Os documentos que a Colômbia nos enviou serão mandados para o presidente da Assembléia (que é da Aliança País, assim como 80 dos 130 deputados), o Promotor Geral, os jornalistas, e que investirem o que quiserem, não temos nada a temer. Você pode crer ou não, mas na minha vida nunca vi alguém das Farc. Quando Uribe me telefonou para dizer que Raúl Reyes havia morrido no ataque, tive de verificar quem era. Sabia que era das Farc, mas não que era o segundo no comando, onde estava e essas coisas.
Definitivamente, o que é preciso para que se restabeleçam as relações entre Equador e Colômbia?
É responsabilidade da Colômbia. Uribe está mentindo, e é o que mais me ofende. Que ele reconheça o sacrifício que o Equador fez em uma guerra que não é nossa. Sabe que o Equador é o maior receptor de refugiados com estatuto da ONU no Ocidente. Temos 50 mil colombianos aqui com esse status e outros 300 mil que vivem no país.
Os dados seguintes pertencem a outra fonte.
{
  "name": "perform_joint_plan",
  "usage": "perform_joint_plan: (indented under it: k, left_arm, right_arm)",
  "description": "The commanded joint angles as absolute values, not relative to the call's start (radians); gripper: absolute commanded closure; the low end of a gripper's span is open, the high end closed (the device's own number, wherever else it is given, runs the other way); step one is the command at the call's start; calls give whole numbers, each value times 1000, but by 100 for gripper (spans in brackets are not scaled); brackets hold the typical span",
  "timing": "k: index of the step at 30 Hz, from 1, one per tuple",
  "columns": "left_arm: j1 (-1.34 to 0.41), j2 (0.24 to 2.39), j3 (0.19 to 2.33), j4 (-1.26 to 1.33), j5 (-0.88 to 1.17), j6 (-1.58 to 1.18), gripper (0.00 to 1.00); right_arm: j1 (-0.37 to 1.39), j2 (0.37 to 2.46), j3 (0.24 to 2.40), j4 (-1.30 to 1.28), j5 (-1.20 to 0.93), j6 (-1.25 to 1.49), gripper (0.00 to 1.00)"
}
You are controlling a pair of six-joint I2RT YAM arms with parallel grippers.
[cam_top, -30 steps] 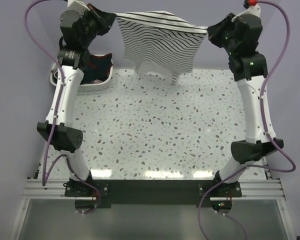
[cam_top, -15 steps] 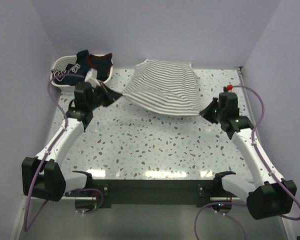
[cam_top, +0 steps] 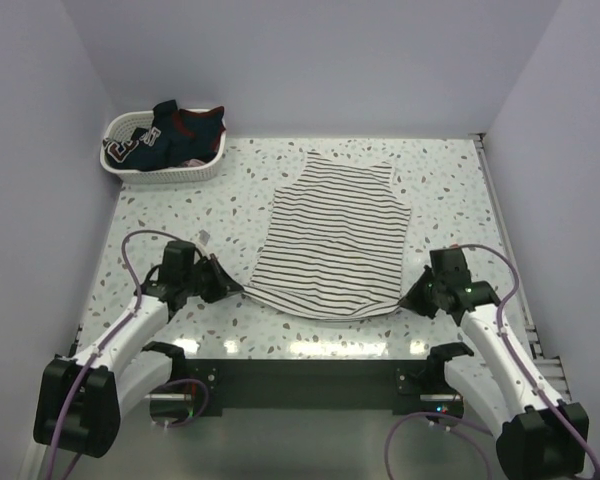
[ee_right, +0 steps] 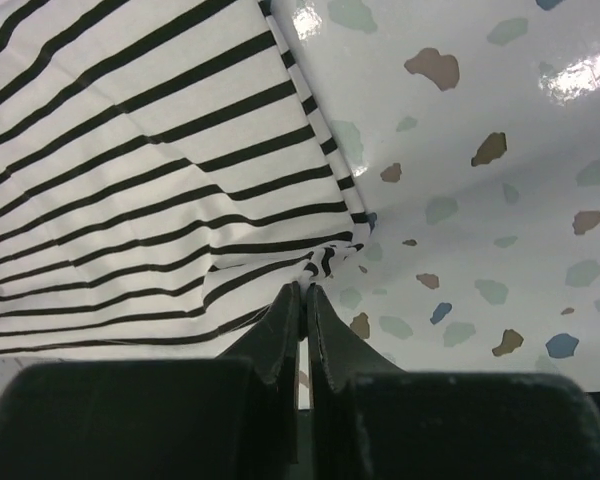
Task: Fold and stack the tank tops
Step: Flatten the tank top out
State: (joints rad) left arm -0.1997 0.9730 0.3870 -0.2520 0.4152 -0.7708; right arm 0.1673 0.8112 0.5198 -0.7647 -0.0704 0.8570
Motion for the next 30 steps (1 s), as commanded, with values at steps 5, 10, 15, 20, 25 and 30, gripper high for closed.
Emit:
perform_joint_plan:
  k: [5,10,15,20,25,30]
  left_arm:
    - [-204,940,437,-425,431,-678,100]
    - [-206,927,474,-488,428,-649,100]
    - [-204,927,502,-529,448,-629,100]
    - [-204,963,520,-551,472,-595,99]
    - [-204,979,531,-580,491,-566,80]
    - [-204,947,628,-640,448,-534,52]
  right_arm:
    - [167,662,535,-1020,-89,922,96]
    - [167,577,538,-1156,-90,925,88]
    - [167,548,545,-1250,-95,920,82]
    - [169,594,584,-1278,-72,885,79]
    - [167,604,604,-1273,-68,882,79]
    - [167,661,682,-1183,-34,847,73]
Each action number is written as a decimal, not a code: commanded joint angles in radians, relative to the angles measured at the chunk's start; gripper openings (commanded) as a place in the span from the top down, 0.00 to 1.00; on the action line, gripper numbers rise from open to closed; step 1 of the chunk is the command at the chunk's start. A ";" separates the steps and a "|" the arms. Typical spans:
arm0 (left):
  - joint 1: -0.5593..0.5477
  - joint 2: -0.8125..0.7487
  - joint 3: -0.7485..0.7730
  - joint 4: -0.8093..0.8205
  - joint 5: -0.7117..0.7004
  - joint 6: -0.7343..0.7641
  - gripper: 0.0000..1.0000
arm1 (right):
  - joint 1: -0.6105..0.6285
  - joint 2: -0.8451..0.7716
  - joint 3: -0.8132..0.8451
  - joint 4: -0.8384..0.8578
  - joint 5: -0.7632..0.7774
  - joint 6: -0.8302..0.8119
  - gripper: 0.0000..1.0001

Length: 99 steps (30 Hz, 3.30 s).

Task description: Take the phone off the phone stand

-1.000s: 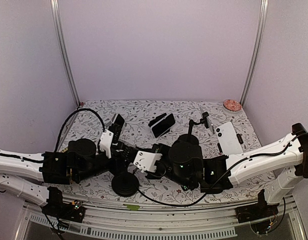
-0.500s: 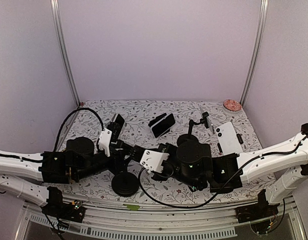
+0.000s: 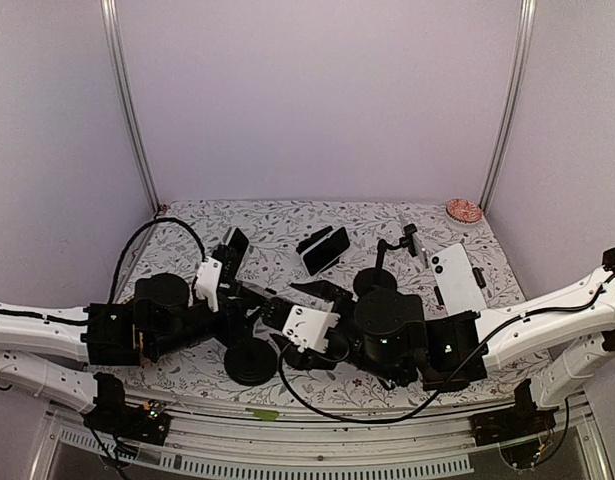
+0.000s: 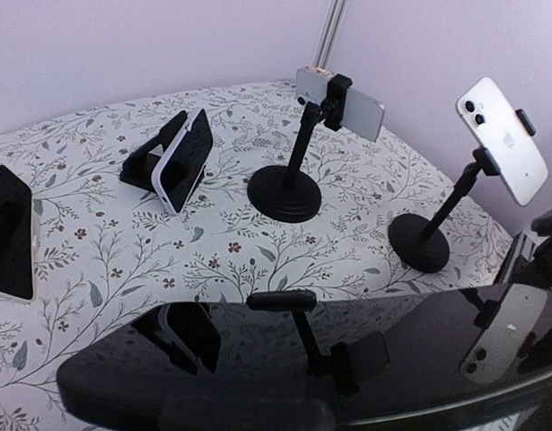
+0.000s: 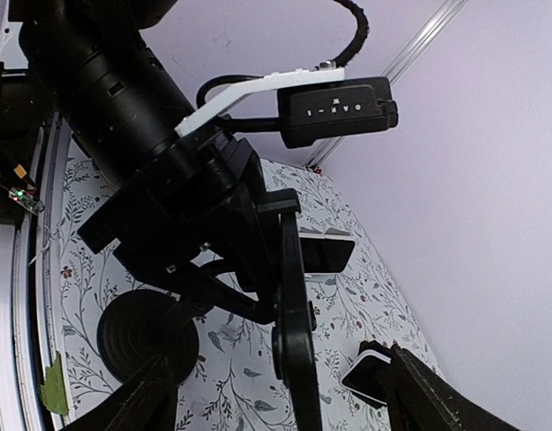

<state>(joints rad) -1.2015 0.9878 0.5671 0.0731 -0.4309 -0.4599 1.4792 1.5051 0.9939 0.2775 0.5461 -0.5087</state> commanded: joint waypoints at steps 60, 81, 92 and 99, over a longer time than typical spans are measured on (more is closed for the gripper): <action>0.028 -0.081 -0.023 0.105 -0.065 -0.043 0.89 | 0.009 0.023 -0.042 0.175 -0.088 0.035 1.00; 0.053 -0.096 -0.041 0.122 -0.041 -0.040 0.90 | 0.023 -0.091 -0.119 0.129 -0.106 0.109 1.00; 0.053 -0.098 -0.046 0.129 -0.042 -0.034 0.90 | 0.024 -0.100 -0.110 0.121 -0.111 0.107 1.00; 0.054 -0.096 -0.046 0.125 -0.063 -0.032 0.90 | 0.027 -0.171 -0.108 0.046 -0.121 0.133 1.00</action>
<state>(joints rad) -1.1904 0.9199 0.5114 0.0978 -0.3798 -0.4847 1.4792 1.4166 0.8757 0.3885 0.4583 -0.4240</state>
Lutamos com 11 mil soldados na fronteira norte e destruímos 47 acampamentos das Farc no ano passado.
E o que recebemos em troca? A ingratidão de um governo que, para justificar um ataque que violou o direito internacional e para exibir o cadáver de Reyes como troféu de guerra, nos vincula com a guerrilha. Não, enquanto continuarmos recebendo essas mensagens não haverá nada de que falar.
O que vão fazer na fronteira norte, vão reforçar a segurança para evitar os assentamentos das Farc?
Não, somos um povo pacífico. Nós vamos responder com o Plano Equador, que é um programa de segurança humanitária. As Farc têm um grande apoio na fronteira devido à ausência do Estado colombiano, e dificilmente o Estado equatoriano pode chegar, basicamente suas forças de segurança, o que é ruim. Faltam-nos hospitais, escolas, etc. São as Farc que muitas vezes dão remédios e outras coisas e têm toda uma rede de informantes dos dois lados da fronteira.
Os agricultores colaboram com as Farc porque simpatizam ou por medo, mas colaboram com a guerrilha. Qual é a nossa resposta para isso? O desenvolvimento, para que não tenham de depender de ninguém, isso é o Plano Equador. Tomar medidas militares na fronteira norte é cair na armadilha de Uribe, que quer arrastar o Equador para participar do Plano Colômbia, para que entremos com as forças e os mortos.